CI/CD Integration¶
Complete CI/CD configurations for running pytest-gremlins in your pipelines.
Prefer the GitHub Action?
If you use GitHub Actions, the easiest way to add mutation testing is the
pytest-gremlins-action. It handles installation, caching,
parallelism, and score enforcement in a single step. The manual workflows below
are for teams that need more control or use a different CI platform.
How Caching Works in CI¶
pytest-gremlins uses two cache layers that work together:
Layer 1: CI platform cache (outer)
The CI platform stores the entire .gremlins_cache/ directory between job runs. The cache key
is a hash of your source files, not the commit SHA. When one file changes, the key changes and
the outer cache misses — but restore-keys finds the previous warm cache as a fallback.

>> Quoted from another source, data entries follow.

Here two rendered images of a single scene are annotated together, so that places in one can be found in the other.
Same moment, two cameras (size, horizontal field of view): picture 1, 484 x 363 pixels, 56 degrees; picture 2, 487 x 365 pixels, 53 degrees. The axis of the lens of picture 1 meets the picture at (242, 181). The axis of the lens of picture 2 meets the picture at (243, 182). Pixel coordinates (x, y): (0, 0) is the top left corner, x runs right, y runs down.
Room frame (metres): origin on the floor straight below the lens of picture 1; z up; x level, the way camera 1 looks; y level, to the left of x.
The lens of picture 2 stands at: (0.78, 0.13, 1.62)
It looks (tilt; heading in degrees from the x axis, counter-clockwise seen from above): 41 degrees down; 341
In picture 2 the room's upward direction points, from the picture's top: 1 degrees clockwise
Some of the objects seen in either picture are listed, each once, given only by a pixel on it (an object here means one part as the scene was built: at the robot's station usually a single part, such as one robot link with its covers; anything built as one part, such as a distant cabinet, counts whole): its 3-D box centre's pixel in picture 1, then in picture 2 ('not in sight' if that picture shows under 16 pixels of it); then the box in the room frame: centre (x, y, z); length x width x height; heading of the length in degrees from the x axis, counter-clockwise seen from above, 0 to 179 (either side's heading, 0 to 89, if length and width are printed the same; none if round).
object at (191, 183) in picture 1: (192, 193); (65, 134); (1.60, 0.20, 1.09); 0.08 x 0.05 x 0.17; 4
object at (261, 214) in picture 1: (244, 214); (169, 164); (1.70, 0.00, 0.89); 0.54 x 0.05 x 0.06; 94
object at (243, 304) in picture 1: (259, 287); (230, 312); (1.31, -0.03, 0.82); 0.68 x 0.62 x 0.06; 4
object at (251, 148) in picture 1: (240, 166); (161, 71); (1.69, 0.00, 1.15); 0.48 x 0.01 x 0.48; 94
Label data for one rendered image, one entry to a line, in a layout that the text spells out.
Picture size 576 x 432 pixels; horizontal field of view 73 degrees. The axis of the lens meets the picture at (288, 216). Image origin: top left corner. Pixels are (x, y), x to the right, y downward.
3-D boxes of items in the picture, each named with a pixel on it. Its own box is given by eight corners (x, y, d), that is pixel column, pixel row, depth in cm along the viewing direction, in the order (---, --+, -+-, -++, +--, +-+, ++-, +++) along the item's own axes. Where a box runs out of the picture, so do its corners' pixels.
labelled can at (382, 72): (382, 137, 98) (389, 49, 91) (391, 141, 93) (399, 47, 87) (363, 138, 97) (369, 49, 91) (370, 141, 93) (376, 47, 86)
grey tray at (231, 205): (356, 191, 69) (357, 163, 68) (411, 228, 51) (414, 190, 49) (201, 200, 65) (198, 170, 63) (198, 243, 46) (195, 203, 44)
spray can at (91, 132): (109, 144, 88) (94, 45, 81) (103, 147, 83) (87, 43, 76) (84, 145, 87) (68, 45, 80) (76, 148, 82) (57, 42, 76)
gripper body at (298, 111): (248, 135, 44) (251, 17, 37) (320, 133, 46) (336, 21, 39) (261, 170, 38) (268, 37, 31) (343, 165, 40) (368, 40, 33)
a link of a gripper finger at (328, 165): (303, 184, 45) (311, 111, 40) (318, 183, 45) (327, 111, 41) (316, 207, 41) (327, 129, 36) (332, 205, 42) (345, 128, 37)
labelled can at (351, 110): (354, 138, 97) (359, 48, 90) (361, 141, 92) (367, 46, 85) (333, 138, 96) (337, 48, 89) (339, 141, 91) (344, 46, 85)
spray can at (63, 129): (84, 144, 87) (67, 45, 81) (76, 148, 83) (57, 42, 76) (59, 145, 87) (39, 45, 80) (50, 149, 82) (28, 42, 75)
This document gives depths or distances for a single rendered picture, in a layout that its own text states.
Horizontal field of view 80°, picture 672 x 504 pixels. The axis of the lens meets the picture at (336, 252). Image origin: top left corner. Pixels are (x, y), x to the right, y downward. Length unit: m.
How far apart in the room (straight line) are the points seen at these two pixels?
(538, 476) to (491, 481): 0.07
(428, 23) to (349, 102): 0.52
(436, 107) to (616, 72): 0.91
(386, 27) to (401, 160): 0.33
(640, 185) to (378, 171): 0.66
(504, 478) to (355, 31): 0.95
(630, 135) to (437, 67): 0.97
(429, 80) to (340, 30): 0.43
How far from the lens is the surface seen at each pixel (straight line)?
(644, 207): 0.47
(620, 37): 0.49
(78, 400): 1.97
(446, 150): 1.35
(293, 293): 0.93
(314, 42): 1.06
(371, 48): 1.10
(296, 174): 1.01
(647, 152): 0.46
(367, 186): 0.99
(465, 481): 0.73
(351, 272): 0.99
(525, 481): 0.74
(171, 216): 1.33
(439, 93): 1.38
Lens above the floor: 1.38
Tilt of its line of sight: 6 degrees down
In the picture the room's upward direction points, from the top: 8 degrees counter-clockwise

Layer 2: IncrementalCache (inner)
Inside .gremlins_cache/, results are keyed per-gremlin by gremlin_id:source_hash:test_hash.
When the outer cache is restored, the inner cache hits on unchanged files and misses only on
gremlins in the file you changed.
Net result: change one file, re-run only that file's gremlins. Everything else returns from the inner cache instantly.
Why if: always() on cache save¶
If the mutation score falls below the configured threshold, the threshold check step fails and the job exits non-zero. Without explicit handling, CI skips the cache save. The next run starts cold and re-analyzes everything — even the code that didn't change.
Save the cache with if: always() so that a failing score gate preserves the warm cache.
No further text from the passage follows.